> **What needs to be done**: Your answer must be every line of the data below that holds the string "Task", copied exactly.

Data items
=======

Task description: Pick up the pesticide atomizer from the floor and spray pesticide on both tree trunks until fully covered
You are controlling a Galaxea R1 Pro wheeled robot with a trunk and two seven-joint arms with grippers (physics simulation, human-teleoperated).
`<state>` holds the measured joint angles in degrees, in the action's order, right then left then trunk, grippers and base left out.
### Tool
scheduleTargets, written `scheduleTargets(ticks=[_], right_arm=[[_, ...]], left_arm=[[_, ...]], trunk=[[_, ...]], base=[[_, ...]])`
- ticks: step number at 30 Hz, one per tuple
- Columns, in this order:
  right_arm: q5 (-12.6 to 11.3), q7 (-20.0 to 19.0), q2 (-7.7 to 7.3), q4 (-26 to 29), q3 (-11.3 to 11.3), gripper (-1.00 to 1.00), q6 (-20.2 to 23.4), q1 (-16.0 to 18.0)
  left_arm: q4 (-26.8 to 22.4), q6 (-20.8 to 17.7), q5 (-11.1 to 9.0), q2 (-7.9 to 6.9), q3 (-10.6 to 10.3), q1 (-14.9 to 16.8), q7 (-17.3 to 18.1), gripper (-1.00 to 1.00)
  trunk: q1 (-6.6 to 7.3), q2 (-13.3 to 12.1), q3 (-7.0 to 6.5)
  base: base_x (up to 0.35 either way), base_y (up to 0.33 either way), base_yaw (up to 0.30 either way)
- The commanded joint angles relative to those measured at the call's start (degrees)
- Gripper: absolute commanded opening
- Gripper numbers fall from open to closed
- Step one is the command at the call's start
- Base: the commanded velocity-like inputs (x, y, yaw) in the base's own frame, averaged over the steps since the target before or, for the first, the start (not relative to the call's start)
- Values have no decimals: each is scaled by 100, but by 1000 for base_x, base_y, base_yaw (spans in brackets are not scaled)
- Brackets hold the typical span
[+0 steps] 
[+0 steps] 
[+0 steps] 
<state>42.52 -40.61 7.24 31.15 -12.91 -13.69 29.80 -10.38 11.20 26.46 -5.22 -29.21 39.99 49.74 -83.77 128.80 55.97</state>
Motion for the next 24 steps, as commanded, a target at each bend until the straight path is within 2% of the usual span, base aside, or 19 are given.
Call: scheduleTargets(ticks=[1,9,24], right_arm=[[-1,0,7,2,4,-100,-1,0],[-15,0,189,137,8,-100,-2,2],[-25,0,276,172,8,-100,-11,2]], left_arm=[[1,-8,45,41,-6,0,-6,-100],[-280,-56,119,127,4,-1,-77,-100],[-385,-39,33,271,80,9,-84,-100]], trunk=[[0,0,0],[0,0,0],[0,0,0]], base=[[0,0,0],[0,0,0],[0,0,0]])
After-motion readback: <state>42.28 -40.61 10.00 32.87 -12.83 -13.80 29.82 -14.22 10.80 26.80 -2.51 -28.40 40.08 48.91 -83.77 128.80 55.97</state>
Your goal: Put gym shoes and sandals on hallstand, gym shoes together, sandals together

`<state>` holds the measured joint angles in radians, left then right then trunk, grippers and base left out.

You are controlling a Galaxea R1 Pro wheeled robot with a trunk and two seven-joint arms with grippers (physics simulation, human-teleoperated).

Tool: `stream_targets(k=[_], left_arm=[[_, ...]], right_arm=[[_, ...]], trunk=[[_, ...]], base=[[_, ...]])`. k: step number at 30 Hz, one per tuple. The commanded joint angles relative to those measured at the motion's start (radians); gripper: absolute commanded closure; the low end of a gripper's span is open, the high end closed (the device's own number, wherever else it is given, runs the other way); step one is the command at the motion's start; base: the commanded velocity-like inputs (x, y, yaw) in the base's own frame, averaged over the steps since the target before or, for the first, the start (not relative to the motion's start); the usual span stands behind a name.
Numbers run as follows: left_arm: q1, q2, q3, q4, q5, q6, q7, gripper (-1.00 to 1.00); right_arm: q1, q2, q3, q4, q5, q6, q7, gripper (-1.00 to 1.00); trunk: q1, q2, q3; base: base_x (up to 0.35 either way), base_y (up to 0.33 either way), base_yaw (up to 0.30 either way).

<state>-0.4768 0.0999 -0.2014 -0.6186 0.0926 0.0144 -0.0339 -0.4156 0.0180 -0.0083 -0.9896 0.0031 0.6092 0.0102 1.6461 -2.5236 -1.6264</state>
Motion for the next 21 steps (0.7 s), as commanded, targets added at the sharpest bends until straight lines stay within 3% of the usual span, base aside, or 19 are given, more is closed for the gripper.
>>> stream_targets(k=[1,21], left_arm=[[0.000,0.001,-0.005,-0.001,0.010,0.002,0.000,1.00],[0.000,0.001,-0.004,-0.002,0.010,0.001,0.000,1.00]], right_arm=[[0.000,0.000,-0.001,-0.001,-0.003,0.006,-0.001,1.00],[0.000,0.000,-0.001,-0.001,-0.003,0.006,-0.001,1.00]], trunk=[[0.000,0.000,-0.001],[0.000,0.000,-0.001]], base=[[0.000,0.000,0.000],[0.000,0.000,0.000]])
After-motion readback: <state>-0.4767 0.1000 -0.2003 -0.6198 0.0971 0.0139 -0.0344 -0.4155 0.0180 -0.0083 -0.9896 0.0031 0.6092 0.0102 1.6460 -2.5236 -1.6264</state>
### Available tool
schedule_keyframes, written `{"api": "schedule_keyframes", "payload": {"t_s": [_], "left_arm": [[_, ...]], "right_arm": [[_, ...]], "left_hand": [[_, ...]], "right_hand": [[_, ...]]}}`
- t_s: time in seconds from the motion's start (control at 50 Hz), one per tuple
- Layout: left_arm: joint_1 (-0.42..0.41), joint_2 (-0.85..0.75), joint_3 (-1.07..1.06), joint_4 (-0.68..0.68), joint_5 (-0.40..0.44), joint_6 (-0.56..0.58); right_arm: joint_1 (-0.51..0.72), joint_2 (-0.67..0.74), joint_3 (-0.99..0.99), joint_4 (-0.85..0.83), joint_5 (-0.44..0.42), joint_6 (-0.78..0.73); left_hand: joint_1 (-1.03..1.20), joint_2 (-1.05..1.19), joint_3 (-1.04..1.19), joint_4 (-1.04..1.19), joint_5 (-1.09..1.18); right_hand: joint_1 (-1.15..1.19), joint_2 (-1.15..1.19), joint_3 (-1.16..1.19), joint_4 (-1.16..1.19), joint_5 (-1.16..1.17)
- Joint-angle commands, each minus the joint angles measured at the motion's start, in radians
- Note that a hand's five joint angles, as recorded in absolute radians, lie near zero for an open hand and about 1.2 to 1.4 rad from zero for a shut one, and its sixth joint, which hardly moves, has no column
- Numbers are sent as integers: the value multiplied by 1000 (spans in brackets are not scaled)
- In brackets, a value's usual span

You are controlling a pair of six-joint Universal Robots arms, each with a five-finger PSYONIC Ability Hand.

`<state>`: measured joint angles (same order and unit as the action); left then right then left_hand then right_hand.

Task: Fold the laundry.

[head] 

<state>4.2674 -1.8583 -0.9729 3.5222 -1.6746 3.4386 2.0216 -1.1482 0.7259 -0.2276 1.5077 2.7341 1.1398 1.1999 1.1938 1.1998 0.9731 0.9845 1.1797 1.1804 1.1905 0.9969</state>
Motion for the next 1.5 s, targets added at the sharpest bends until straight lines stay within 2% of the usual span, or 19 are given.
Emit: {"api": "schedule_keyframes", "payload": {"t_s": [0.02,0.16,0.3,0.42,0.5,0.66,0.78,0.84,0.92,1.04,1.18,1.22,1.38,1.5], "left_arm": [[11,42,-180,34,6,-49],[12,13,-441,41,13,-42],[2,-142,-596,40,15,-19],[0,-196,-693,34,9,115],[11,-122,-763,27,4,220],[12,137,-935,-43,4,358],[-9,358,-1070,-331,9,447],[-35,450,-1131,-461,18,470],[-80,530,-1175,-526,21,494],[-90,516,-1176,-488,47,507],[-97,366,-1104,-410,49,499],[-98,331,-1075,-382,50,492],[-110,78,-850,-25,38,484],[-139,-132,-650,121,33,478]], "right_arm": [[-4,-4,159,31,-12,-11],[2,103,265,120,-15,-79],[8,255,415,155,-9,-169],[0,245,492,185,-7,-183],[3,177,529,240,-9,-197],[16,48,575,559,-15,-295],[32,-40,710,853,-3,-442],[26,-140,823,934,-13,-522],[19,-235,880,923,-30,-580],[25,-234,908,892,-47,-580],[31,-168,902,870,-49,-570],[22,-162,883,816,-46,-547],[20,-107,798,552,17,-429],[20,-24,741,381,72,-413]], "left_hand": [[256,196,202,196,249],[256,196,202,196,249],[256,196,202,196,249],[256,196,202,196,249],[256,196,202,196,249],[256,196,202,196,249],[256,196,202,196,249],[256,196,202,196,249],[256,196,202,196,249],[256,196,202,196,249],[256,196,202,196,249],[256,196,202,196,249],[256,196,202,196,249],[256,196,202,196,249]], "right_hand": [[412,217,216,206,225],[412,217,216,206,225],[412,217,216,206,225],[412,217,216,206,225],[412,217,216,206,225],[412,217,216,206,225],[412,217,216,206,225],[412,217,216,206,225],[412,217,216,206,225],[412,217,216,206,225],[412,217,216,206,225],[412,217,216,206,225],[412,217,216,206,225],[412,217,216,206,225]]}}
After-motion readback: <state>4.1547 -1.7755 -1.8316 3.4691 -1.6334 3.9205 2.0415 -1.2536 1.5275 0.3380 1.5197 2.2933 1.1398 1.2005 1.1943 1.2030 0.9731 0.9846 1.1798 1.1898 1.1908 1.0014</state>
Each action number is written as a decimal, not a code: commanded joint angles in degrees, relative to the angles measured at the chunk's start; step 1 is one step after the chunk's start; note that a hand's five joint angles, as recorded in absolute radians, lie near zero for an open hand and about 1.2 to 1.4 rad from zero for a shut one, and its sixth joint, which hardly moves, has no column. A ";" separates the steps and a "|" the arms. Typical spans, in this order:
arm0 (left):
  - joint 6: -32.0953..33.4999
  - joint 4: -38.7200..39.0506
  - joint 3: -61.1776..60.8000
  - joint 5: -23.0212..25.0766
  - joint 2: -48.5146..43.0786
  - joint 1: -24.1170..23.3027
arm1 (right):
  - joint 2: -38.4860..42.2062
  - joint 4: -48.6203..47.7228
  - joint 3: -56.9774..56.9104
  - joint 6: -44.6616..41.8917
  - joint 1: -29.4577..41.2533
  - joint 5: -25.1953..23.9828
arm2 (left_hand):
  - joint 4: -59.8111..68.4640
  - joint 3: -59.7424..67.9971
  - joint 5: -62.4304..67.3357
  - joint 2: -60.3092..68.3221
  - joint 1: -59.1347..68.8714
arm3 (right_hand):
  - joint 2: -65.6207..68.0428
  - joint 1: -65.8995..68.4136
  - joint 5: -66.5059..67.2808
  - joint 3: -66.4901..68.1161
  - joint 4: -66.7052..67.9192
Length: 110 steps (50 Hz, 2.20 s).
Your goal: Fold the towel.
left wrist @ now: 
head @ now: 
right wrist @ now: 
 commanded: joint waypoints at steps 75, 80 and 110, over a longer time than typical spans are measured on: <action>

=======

> **Solution**:
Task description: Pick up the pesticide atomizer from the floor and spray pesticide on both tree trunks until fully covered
Task: Fold the laundry.

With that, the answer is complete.